In the 1920s, Rosenthal was already advocating an inter-disciplinary collaboration involving surgeons, dentists, orthopaedists, "ear, nose and throat" doctors and speech therapists, to ensure that functional reconstruction be incorporated into a programme designed to ensure proper swallowing and speech capabilities. Close collaboration involving, in addition, plastic surgeons should make possible correspondingly visually satisfactory outcomes.

At the same time he would oppose discrimination, vilification or other verbal denigration of sufferers.

==Honours and commemoration==
In 1951, Rosenthal was made an honorary member of the American Cleft Palate Association. In the German Democratic Republic, he was awarded, in the same year, the title Verdienter Arzt des Volkes (Honoured Doctor of the People). In 1955, he received the National Prize of East Germany, and he was honoured as an Outstanding Scientist of the People in 1962.

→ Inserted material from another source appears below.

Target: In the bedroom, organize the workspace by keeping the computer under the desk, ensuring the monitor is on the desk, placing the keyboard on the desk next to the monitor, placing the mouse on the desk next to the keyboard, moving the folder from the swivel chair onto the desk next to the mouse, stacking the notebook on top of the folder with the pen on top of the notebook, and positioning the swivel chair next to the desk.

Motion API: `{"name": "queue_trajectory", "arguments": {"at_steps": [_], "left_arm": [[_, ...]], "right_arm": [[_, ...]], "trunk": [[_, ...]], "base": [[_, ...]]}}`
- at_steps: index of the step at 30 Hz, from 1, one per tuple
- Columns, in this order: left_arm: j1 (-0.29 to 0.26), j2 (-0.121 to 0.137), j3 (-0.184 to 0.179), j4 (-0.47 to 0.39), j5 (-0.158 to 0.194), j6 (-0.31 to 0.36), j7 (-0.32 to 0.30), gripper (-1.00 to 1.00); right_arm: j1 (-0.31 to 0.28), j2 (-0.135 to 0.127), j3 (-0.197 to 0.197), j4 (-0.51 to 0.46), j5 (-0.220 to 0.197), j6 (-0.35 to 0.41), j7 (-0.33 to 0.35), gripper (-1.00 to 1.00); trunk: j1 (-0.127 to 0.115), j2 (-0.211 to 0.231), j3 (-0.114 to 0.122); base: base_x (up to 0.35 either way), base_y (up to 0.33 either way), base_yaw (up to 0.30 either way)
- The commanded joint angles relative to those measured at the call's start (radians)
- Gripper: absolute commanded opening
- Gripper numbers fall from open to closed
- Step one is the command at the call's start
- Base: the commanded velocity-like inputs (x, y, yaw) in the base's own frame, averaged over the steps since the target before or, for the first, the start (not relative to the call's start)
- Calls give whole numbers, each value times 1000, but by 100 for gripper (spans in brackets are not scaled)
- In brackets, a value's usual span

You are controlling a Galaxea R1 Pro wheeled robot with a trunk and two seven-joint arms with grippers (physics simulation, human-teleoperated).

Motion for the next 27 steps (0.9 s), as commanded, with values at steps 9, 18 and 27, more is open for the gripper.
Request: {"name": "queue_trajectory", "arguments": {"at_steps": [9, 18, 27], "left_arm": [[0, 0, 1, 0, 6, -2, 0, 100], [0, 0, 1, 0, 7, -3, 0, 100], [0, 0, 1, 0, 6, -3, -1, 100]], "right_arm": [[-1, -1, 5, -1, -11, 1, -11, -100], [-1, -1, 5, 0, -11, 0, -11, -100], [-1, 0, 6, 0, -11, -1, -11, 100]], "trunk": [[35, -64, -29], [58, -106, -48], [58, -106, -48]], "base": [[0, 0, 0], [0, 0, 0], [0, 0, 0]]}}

The medical faculty at Leipzig University gave him an honorary doctorate in 1955. In 1955, he became a full life-member of the Academy of Sciences Leopoldina. In 1962, he was given honorary citizenship of the little municipality at Thallwitz.

The East German Institute of Oral Medicine created an annual prize, the Wolfgang Rosenthal Prize, in 1968, and from 1982 there was also a Wolfgang Rosenthal Medal.

The Wolfgang Rosenthal Society, committed to self-help by and for people with mouth deformities, was established at Hüttenberg and named after him in 1981.